Az ile geçinebilen kişi için en gerekli şey “umursamazlık” olmalı. Herkesin kredi kartı var, herkes gibi kredi kartı olmayan kişi, kendi ile barışık olmalı; hepten yalnız kalmamak, alınmamak, üzülmemek, depresyona girmemek için. Yalnızlığı sevmek, yalnızlık ile başa çıkabilmek de önemli. Çünkü kredi kartsızlık, az insan ile hemhal olmayı gerektirir. Ne kadar karşı fikir olsa da on iki yıllık tecrübem bunu gösteriyor.
On iki yıllık tecrübemin gösterdiği diğer bir madde ise kredi kartı olan insan ile kredi kartı olmayan insanların kafası “mecburen” farklı çalışıyor. Kredi kartı olanlar her durumda çok daha rahatlar. Dışarıda bir yerlerde kredi kartlı arkadaş ile buluşursam, aklım cebimde kalıyor, tedirgin, yetişecek mi, yetişmeyecek mi, şunu içmek mi, bunu yemek mi cebime uygun olur diye hesap yaparken, kredi kartlı arkadaşların rahatlığına, onların yediklerine içtiklerine katılamamak, rahatsızlık verici olmamaya çalışmak, çaktırmamaya çalışmak beni epey yorar. Kredi kartsızlık mecburen az para, az insan, az seyahat, az giyinme, az yeme, az davet, az hediye demek.

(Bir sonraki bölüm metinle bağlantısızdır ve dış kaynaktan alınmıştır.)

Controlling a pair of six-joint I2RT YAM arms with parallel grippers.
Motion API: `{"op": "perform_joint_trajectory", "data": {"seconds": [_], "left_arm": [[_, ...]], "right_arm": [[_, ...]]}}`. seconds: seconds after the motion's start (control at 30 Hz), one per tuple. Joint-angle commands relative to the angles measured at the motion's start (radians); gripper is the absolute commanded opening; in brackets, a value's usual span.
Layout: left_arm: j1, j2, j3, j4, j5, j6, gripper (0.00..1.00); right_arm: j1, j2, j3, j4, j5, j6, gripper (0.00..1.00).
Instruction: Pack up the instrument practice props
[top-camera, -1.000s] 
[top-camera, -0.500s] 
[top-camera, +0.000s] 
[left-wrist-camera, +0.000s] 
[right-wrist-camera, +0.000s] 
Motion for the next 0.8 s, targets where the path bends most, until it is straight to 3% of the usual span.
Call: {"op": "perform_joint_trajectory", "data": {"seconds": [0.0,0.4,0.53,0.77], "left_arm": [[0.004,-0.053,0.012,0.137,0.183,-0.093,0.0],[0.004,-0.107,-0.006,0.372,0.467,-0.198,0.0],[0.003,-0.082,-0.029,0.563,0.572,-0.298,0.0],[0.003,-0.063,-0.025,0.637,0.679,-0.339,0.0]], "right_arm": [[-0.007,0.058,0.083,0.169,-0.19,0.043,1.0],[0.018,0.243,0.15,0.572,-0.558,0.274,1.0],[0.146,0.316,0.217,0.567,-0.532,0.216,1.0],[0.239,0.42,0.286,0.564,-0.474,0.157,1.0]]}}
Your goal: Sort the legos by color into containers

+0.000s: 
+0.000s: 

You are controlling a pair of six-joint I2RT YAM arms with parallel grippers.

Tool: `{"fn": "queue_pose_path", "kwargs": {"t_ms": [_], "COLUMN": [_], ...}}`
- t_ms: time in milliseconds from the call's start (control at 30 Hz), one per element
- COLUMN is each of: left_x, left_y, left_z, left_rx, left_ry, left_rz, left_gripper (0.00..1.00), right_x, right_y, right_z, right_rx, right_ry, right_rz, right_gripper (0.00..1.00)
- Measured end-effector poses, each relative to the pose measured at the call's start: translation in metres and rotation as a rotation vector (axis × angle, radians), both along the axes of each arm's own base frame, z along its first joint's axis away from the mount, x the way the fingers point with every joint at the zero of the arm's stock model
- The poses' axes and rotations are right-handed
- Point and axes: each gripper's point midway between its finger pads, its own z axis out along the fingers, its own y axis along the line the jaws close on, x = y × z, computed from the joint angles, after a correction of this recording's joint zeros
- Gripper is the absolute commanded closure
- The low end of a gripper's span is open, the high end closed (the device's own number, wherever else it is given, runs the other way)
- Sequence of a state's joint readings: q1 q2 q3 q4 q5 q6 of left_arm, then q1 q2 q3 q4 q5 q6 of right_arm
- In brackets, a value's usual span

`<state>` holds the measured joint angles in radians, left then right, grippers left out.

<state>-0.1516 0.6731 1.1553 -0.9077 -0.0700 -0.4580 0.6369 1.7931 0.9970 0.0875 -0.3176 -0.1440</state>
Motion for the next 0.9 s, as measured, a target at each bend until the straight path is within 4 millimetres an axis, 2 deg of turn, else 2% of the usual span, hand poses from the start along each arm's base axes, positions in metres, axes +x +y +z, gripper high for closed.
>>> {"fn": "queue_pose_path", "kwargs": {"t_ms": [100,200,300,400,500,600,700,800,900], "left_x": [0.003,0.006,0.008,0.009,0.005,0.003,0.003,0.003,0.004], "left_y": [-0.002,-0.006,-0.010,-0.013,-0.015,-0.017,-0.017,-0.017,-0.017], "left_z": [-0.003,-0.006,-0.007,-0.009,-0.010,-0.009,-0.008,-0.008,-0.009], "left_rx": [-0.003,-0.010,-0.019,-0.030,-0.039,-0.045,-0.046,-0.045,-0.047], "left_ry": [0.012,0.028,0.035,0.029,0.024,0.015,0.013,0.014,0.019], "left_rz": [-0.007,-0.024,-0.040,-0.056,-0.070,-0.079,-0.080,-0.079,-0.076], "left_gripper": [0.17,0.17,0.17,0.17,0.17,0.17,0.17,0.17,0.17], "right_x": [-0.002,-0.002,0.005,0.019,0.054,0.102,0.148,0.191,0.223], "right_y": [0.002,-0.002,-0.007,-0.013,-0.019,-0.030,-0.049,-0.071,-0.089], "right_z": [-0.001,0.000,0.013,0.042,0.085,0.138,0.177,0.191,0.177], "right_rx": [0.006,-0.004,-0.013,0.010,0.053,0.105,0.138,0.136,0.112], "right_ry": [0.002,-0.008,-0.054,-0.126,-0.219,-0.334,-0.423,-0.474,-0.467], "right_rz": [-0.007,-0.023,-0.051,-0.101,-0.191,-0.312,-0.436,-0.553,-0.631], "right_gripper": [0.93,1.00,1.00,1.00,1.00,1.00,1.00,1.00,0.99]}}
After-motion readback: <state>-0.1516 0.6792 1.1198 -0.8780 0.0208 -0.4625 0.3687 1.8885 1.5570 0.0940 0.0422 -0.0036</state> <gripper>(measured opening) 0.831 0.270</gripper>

Kredi kartsızlık ve az ile yetinmek çoğu zaman “huzur” getiriyor, mutluluk veriyor. Ama kredi kartsızlık yüzünden “az kadın” olmak içimi acıtıyor. Kendi kılığımla barışık olma adına çoğu kadın bloglarına girmiyorum, internetten elbise ayakkabı gibi şeylere hiç bakmıyorum ama bazen birden önüme şöyle bir elbise çıkıyor ve “kadın mıyım?” diye kendimi sorgulamam gerektiğini söylüyor. Elbiseyi çok beğeniyorum, kendimi onun içinde hayal ediveriyorum. Elbise, sahip olunmak için kredi kartı istiyor, kendini gösterecek arkadaşlar, kafeler, yeni evler, arabalar istiyor. Sadece bedenimde uçuşarak durmasına izin yok ve hayalim kabusa dönüyor. Hayal kurmamak, benim gibi hayalsiz yaşayamayanlar için ise, az hayal kurmak şart, on iki yıllık kredi kartsızlık tecrübem. Öyle çok tecrübe maddelerim var ki, hepsini şimdi yazmaya kalkışmamalıyım.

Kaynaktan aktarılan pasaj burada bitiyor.